- **Task to complete**
Give only the number of lines in these records that include "stem".

------ Exercise input ------

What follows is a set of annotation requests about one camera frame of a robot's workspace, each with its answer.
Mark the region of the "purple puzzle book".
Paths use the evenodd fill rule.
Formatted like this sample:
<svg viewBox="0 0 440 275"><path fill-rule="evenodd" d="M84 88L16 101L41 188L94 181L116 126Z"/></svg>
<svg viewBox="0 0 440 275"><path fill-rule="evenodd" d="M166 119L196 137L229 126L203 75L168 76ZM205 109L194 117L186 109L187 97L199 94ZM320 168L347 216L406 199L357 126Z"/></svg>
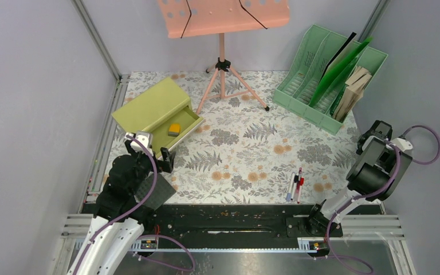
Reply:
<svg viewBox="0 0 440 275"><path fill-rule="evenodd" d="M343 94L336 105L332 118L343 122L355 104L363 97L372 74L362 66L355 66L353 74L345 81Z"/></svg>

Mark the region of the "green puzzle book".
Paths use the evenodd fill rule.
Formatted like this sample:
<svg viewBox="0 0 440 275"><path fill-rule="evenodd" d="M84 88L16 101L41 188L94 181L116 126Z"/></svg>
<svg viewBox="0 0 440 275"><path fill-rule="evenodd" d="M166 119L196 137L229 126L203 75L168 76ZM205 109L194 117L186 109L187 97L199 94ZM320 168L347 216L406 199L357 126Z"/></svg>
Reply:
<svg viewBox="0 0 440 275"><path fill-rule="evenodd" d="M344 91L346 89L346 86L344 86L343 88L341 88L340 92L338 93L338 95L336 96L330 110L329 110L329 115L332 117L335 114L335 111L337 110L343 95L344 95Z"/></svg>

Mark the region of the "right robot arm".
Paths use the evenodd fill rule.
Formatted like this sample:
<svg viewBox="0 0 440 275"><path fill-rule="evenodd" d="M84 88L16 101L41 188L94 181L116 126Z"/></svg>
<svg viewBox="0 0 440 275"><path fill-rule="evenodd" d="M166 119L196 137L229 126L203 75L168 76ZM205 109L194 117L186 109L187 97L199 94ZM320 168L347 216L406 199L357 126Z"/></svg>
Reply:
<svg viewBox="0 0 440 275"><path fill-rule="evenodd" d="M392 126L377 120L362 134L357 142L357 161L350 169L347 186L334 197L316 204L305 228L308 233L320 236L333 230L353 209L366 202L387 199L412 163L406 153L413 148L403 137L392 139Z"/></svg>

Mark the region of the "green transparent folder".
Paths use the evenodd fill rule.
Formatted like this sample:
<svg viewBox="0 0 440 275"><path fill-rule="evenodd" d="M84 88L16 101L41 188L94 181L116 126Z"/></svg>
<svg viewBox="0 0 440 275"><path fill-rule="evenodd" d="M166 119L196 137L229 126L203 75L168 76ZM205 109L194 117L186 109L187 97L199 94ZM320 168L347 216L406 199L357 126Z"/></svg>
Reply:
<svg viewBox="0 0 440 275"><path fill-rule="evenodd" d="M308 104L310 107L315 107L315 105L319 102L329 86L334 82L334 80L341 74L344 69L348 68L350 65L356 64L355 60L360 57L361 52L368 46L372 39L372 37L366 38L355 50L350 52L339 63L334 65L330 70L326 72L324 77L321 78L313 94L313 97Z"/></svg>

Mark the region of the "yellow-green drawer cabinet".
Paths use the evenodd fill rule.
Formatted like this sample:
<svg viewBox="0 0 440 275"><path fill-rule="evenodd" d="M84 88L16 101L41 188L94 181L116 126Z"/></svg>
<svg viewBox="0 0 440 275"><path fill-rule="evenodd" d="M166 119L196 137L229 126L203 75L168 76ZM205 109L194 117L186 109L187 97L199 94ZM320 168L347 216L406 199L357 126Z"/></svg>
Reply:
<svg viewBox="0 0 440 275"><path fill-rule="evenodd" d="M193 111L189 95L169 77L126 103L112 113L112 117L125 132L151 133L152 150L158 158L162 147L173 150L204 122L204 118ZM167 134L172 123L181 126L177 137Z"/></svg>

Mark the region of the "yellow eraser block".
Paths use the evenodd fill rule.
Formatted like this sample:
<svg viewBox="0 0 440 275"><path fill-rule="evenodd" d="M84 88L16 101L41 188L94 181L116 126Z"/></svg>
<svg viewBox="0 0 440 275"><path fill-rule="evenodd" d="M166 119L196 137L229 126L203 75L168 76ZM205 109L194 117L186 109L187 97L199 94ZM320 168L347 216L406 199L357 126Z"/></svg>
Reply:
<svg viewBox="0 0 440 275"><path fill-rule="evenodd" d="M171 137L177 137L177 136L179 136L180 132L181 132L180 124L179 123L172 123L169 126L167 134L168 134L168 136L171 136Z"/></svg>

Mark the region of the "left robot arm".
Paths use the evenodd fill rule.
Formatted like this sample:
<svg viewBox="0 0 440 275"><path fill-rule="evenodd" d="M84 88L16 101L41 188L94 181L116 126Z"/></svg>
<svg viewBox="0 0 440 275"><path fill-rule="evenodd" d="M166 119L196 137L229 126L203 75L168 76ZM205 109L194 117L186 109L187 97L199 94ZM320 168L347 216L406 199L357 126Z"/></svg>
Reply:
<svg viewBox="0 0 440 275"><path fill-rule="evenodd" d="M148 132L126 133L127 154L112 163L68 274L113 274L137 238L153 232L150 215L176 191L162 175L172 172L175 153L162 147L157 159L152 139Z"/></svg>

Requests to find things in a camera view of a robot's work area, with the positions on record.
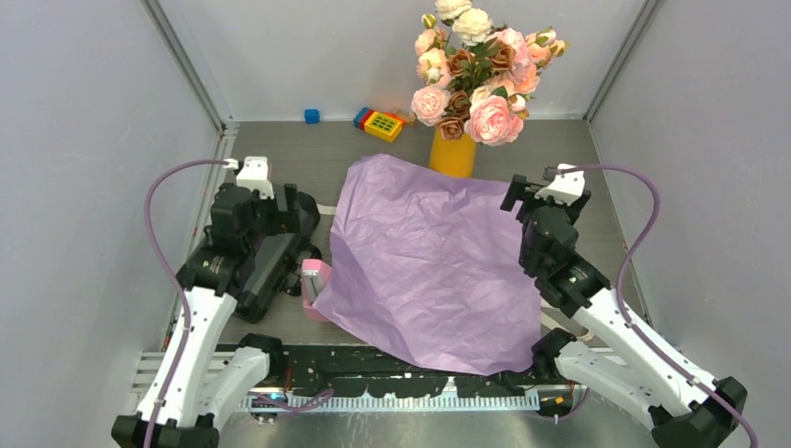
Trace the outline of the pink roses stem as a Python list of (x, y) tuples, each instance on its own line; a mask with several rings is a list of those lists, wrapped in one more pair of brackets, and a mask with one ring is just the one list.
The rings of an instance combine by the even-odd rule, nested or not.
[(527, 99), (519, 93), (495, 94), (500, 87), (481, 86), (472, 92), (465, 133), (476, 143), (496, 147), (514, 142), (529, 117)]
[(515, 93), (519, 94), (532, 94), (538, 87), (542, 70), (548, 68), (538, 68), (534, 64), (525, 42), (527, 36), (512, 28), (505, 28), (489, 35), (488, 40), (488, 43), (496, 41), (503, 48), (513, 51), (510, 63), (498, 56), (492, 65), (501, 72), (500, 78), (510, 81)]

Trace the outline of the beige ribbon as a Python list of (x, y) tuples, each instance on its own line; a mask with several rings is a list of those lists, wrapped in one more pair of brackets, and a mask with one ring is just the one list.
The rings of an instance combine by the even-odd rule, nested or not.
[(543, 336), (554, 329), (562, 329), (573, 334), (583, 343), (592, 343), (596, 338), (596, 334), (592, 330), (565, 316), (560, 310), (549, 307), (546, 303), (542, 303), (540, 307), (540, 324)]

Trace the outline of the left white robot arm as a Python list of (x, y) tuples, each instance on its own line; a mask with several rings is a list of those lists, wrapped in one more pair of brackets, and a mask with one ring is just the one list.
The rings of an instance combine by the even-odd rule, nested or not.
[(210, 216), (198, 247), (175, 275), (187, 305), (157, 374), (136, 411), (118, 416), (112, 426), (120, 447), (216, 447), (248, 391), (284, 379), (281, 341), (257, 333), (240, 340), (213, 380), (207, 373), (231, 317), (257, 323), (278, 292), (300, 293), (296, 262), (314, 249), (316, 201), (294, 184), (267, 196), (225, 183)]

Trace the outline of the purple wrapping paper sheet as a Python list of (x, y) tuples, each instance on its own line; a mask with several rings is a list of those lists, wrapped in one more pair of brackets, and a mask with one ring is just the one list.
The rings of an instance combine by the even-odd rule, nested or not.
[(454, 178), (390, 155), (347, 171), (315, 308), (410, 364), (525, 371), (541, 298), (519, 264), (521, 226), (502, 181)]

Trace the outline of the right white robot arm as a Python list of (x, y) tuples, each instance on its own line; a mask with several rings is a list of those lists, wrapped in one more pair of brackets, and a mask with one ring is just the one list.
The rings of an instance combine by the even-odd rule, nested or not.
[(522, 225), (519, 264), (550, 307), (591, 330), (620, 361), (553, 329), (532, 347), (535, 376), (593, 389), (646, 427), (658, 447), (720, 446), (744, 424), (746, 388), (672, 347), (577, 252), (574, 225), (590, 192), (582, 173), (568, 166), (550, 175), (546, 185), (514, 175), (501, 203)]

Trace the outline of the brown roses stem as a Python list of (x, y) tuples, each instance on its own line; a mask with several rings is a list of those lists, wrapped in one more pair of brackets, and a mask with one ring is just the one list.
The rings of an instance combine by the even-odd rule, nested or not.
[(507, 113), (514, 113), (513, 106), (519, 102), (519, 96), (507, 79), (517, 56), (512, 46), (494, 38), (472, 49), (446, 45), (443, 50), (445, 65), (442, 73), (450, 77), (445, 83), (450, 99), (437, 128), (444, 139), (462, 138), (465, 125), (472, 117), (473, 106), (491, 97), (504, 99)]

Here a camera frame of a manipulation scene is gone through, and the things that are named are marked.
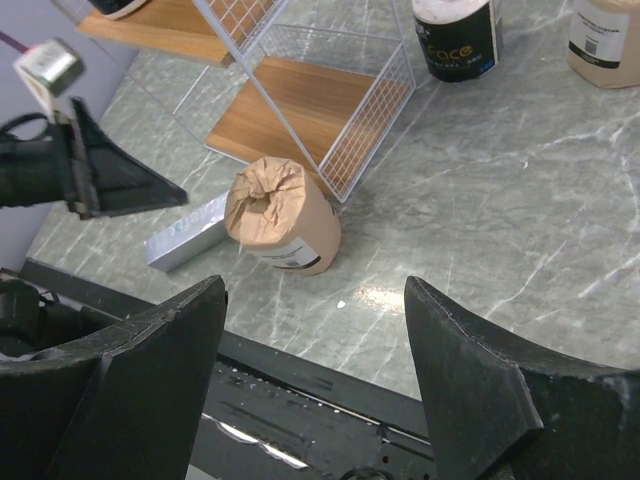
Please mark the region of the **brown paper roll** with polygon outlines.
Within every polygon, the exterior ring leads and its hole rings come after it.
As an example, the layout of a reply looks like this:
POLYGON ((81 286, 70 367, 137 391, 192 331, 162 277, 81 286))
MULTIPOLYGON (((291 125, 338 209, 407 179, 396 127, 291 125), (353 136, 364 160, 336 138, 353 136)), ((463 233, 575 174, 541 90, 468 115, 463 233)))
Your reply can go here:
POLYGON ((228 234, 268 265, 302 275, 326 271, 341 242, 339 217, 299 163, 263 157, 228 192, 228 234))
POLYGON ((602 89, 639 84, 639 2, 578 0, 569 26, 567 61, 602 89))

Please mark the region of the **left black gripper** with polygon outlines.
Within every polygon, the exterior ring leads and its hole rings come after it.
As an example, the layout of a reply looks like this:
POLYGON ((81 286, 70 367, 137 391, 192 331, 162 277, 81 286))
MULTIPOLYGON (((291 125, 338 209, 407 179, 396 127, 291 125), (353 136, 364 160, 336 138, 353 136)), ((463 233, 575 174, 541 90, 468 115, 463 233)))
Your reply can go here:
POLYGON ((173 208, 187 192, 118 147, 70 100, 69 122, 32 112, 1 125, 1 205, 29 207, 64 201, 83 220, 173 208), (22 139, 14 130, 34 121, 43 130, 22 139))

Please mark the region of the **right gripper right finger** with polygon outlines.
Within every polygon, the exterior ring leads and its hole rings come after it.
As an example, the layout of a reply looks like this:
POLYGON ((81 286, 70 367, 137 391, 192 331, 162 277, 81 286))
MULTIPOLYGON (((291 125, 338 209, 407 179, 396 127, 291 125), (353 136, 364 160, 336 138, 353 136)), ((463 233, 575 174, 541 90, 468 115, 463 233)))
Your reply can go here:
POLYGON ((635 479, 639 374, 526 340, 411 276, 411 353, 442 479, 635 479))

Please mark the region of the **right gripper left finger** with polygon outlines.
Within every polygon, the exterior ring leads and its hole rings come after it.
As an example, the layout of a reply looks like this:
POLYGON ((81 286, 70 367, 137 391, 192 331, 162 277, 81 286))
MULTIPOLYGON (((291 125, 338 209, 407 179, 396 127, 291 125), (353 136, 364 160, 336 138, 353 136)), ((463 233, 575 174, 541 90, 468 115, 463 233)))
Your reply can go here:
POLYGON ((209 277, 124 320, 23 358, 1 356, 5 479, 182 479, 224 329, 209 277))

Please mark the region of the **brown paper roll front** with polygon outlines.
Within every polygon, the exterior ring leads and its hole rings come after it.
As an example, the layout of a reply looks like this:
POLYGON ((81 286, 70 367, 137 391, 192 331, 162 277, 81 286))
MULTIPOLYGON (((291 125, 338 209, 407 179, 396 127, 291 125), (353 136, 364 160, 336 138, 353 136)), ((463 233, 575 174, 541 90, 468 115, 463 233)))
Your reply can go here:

------

- **Final answer**
2